• What this task involves: From the data that follows, print exactly the lines starting at the one containing "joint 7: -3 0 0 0" and ending at the one containing "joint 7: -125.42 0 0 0"; include both of them and nothing more.

Records contained in a dataset:
^^^^

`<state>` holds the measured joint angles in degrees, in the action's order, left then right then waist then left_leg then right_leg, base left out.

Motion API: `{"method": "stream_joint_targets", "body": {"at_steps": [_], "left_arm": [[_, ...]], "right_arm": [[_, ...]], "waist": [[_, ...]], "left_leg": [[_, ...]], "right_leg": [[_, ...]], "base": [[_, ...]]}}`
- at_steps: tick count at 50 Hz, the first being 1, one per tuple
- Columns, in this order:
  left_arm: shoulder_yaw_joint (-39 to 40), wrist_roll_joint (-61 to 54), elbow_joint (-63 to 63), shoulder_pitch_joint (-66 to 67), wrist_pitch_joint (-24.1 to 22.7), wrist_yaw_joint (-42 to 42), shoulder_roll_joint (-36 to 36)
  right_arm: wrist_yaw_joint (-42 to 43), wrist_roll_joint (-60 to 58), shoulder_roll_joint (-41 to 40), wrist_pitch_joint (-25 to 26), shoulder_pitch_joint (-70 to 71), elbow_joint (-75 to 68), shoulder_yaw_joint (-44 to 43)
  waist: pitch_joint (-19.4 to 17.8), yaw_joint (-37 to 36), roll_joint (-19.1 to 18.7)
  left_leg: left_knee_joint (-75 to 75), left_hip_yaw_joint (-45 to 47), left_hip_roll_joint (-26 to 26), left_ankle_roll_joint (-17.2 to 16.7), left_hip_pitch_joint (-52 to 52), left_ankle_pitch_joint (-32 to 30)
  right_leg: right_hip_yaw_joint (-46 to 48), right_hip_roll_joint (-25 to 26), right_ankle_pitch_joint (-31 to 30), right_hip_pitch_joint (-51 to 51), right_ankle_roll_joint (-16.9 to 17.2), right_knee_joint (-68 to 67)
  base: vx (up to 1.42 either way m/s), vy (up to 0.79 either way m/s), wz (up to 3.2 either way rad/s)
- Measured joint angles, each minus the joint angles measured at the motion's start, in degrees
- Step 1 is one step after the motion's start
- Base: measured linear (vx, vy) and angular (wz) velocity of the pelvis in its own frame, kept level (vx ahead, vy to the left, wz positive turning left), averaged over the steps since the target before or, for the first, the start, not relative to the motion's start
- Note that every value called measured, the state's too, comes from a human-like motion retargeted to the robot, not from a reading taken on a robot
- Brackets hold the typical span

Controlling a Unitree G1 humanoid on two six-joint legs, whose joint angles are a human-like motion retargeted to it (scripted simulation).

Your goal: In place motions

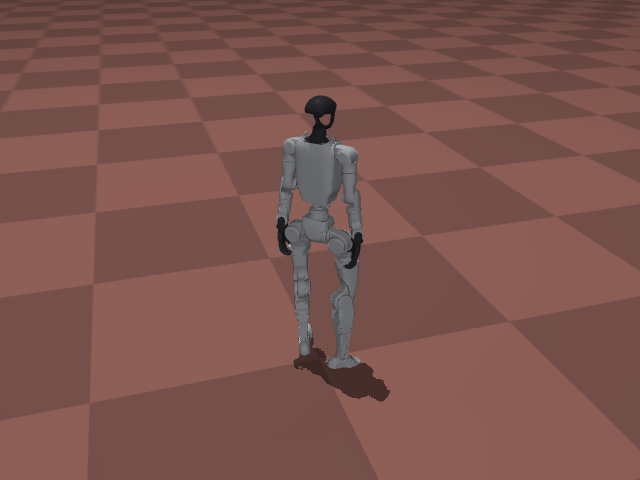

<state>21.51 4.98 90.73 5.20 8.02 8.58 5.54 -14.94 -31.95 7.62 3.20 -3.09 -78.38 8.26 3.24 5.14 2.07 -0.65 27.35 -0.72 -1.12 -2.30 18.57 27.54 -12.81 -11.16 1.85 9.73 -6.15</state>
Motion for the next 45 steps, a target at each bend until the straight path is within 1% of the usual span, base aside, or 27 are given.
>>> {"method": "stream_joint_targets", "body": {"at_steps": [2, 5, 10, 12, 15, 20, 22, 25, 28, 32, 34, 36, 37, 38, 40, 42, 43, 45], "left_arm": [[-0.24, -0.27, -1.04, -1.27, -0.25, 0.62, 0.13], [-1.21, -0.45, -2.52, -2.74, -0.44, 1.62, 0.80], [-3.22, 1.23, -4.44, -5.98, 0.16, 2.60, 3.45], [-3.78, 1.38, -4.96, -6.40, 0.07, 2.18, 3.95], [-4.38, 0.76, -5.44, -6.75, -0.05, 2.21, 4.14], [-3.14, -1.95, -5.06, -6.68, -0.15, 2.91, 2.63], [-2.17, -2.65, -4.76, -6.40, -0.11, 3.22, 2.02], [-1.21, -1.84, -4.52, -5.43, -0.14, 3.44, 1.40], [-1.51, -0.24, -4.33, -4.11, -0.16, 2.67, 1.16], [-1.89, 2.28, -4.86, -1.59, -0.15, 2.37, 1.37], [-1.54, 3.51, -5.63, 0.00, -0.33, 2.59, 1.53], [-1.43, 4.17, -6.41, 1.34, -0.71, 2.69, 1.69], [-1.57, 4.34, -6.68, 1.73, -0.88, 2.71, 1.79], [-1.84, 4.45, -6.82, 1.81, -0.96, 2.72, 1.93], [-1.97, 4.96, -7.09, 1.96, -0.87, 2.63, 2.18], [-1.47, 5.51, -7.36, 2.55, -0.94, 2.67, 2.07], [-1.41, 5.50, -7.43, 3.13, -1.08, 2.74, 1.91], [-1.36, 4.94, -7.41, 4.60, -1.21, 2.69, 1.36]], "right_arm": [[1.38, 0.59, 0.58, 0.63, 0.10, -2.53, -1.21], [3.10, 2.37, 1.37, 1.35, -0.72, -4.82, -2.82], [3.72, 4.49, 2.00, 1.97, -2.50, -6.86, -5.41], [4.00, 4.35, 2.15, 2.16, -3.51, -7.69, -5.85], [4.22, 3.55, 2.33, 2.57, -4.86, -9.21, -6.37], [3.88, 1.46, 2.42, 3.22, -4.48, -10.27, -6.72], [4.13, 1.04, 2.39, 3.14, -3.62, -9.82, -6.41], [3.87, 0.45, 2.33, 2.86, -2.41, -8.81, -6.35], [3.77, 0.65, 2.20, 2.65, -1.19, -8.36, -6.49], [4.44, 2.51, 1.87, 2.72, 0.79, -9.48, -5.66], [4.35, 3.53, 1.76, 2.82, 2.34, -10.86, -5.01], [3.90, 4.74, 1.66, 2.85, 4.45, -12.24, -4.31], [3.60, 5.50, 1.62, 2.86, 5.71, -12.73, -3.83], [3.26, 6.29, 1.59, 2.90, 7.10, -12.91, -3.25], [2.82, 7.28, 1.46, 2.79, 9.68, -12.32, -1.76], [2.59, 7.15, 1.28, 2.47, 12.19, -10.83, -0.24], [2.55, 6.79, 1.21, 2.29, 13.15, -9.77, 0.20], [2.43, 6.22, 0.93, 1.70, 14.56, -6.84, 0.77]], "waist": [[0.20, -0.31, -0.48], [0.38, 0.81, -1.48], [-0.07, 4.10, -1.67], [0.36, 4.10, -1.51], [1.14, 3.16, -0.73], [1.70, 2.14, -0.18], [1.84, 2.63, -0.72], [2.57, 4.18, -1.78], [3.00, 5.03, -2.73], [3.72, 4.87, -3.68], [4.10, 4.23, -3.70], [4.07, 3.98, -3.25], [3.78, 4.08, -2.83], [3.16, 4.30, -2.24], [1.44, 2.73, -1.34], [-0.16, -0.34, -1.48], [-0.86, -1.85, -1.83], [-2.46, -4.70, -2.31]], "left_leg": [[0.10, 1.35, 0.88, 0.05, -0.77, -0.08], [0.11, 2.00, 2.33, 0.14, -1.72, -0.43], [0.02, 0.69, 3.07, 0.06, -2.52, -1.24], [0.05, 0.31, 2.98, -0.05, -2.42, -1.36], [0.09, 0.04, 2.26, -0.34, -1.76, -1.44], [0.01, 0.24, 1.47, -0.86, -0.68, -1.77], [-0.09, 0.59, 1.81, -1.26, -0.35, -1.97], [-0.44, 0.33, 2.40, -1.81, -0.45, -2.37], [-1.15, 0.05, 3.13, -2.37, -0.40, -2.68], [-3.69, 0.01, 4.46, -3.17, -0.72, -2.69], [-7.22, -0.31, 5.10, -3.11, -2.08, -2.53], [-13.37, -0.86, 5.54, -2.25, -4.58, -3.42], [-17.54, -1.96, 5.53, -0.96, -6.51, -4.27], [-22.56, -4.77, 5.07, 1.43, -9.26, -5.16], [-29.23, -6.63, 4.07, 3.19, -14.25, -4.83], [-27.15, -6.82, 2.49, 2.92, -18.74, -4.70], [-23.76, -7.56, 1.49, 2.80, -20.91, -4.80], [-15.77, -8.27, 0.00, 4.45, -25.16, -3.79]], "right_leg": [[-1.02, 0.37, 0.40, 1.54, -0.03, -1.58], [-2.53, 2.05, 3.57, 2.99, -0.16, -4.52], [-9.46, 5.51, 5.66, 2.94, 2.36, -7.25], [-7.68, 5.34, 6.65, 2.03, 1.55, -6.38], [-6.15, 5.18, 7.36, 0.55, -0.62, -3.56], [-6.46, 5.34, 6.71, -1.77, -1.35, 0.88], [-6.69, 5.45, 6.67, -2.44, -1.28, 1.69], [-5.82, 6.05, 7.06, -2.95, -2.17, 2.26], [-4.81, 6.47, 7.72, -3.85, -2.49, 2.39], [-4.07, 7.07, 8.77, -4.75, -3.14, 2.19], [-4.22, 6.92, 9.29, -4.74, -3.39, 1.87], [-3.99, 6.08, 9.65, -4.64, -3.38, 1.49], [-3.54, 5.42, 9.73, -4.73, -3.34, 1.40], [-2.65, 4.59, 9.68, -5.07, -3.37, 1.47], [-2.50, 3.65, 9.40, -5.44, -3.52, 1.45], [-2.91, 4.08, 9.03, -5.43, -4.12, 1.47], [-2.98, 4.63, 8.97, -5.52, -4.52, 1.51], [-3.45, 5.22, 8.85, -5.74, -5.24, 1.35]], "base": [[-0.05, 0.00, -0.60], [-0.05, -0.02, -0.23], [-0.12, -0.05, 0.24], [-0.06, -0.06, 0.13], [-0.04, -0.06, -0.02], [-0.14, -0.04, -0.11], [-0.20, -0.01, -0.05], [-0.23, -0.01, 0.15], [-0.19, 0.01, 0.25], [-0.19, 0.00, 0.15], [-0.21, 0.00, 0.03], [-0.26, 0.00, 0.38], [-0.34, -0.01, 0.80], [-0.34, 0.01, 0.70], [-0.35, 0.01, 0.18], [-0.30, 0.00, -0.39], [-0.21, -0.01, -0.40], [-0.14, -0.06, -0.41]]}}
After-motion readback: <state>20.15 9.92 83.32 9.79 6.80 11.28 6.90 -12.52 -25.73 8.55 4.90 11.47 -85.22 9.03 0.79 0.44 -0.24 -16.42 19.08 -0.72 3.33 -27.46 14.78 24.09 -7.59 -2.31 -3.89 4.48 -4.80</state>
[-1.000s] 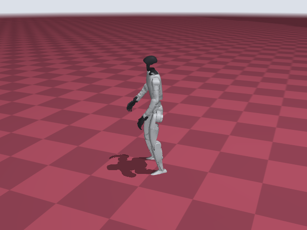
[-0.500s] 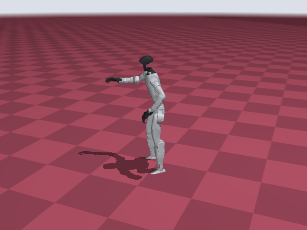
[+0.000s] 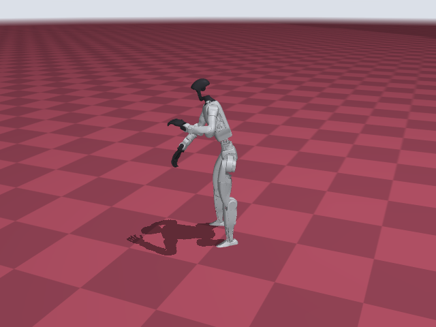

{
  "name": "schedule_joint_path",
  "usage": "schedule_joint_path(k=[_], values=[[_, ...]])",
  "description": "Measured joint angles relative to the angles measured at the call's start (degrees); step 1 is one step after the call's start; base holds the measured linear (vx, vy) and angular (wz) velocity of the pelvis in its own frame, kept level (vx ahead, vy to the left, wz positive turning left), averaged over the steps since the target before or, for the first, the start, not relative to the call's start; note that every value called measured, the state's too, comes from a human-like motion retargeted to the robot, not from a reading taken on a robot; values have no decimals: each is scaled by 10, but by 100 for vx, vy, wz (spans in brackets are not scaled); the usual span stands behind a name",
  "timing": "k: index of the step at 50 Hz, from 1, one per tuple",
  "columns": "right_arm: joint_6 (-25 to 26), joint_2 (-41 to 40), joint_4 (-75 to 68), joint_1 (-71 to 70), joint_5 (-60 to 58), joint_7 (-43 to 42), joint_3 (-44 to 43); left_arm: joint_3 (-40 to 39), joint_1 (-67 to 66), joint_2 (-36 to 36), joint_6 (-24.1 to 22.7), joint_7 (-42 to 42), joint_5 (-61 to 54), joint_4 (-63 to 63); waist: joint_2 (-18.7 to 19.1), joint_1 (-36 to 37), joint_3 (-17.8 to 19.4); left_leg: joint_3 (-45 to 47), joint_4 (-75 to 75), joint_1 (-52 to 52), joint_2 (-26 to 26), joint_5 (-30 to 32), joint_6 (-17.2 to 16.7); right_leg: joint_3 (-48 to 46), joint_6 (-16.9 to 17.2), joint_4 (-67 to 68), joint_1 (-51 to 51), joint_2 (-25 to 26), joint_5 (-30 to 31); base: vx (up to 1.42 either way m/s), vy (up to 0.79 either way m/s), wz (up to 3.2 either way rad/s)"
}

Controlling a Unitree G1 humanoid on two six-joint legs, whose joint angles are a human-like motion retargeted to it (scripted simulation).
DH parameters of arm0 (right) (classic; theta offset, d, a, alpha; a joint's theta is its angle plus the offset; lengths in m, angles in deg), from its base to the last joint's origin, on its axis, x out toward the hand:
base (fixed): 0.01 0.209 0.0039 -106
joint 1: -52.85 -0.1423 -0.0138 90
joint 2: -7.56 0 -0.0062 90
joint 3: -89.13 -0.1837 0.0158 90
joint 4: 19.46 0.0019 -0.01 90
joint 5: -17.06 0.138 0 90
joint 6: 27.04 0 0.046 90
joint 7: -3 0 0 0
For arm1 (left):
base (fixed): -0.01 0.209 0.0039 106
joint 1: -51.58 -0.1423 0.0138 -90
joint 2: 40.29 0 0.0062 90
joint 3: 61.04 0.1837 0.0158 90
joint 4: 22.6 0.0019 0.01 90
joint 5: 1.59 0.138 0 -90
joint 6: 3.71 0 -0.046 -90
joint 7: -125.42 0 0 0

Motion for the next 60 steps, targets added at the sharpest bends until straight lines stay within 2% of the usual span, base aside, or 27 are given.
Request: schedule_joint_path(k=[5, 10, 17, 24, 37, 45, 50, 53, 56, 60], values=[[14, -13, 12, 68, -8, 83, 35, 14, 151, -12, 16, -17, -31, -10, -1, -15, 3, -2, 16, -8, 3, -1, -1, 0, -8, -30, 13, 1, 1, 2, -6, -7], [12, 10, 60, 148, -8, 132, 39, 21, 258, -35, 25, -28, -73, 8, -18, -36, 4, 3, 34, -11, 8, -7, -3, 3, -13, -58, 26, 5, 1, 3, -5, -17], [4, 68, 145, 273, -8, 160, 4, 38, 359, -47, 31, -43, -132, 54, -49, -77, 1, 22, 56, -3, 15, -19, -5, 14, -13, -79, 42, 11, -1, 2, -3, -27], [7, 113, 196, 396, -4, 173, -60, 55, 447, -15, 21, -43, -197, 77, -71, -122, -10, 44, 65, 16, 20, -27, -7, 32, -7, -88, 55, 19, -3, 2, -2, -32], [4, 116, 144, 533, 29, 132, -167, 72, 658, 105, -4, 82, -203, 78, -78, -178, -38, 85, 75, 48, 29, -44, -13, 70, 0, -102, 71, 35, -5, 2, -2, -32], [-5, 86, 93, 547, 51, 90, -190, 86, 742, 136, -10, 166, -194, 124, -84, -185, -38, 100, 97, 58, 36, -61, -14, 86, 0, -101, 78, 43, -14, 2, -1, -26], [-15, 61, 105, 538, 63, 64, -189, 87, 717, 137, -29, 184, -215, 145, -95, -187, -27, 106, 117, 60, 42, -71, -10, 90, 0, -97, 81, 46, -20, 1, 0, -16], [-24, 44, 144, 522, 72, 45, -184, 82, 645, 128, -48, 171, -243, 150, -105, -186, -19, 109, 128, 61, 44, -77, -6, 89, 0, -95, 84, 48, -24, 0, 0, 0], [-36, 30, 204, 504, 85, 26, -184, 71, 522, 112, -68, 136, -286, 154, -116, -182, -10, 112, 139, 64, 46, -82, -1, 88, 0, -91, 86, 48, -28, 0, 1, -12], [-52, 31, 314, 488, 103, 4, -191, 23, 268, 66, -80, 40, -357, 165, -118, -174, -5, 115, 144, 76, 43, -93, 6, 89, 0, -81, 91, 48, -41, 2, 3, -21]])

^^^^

• Exercise output:
joint 7: -3 0 0 0
For arm1 (left):
base (fixed): -0.01 0.209 0.0039 106
joint 1: -51.58 -0.1423 0.0138 -90
joint 2: 40.29 0 0.0062 90
joint 3: 61.04 0.1837 0.0158 90
joint 4: 22.6 0.0019 0.01 90
joint 5: 1.59 0.138 0 -90
joint 6: 3.71 0 -0.046 -90
joint 7: -125.42 0 0 0

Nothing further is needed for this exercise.